Great topic. And very timely for me. You are right: I couldn’t find my real story (my primary themes) in my “two years in Kazakhstan” memoir until after I’d written all 387 pages. 87 pages too many). My challenge now is the backstory: how much is too much and “where” is too soon. When is that blog post coming out? :). Welcome back.
Thanks for the comment, Janet. Your discovery of a theme after you wrote the whole draft simply means that the first round was to discover and sort out the facts and develop a writing style. An admirable feat!! As for how much backstory to include, if you go this blog’s main page and scroll down on the right to the Search feature and type in the word “backstory” you will find a number of essays on this difficult topic. For example, How Much Childhood Should I Include in my Memoir, http://memorywritersnetwork.com/blog//childhood-include-memoir/
I’m so excited to hear about your labor of love, attempting to “find the story.” Yay!! And with the former Russian empire prominently in the news, and your later-in-life Peace Corps experience it sounds like a timely and interesting story. Jerry
Jerry … I am thoroughly enjoying your series on memoir writing.
I think the question of “theme” is particularly important. But I would say (as I’ve done in a guest post for Kathy Pooler this week), that it often takes time for the author to know what the story is about … time for the factual memories to “age” into something that has meaning.
Thanks for another excellent post, Jerry. I have found that theme reveals itself over time. With every rewrite, it becomes more prominent–along the lines of the story that needs to be told will reveal itself in the writing. Every one of us has a story but finding the heart that story is the challenge. Mary Gottschalk addresses this very effectively in her upcoming guest post on my blog 6/27. I’m loving your memoir writing series, Jerry!
Thanks for your comment, Mary. I agree that for many of us it takes time to find a theme. And the path to finding that theme can vary enormously from one writer to another. I look forward to reading your guest post. Feel free to post the link here if you would like.
Best wishes,
Jerry
Jerry, a very thought provoking post, well-written and filled with good advice. I’m finding as I draft my memoir that the theme has been like yarn unraveling from a project I’m knitting, which in turn sends me seeking a resolution to get back on track, i.e. writing my story with this theme. I also find that it may change unexpectedly with the revelation of some hidden memory.
Nicely said, Sherrey. I love that joy of discovery as well as the problem solving that happens during all sorts of creative activities. Best wishes, Jerry
This post is so timely for me as well. Thank you. Over the past two years I have written many short stories about my 30 years of traveling to and living in Africa. But I am very aware I have no theme (30 years in Africa is not a theme) and have been stuck for awhile now. It is difficult to take the stories and turn them into one book length story. I have been struggling with how to proceed from here. Thanks. Lori from AfricaInside.org
Hi Lori,
I suspect there are many powerful themes, starting not entirely from your outer circumstances but your inner ones. What pulls you? Why all these trips?

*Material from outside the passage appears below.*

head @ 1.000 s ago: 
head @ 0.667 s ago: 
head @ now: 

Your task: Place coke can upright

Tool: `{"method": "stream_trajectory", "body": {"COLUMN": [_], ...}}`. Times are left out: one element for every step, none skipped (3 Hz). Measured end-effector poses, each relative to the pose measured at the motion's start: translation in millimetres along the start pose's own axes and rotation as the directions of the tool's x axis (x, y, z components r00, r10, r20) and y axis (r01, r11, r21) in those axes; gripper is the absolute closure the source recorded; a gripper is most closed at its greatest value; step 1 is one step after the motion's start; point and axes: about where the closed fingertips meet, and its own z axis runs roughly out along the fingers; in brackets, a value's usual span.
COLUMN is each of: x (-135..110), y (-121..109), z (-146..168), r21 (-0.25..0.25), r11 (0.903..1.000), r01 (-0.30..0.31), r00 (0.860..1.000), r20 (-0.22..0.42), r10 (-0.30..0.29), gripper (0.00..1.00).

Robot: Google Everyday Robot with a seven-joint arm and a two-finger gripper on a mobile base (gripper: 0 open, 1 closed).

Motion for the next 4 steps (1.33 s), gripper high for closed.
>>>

How did you grow through the years? The challenge for moving from personal stories to memoir, might be in the difficulty of switching the emphasis from the outer world to your inner one. In a book length story, your inner growth is crucial. I think I have a post coming up in my series on Sonia Marsh’s Freeways to Flipflops on this subject. She went to Belize and describes a lot about the external facts of her world but she also provides a fascinating, important understanding of the psychological unfolding that takes place within her and the members of her family.
You have spent years developing a style of writing that highlights the things you see in Africa, but perhaps need to develop a keener appreciation for the unfolding of the inner story that was going along with it.
Developing a new style or slant of writing is incredibly difficult. It’s like learning to speak in a foreign language, and then losing one’s original accent. It takes a huge effort even to find the “mental muscles” – we become so accustomed to thinking one way. Writing the memoir requires you not just to see the world but also what impact the world has on you. For me, the most exciting part about memoirs and what makes them so memorable and important though are the glimpses into what makes people tick.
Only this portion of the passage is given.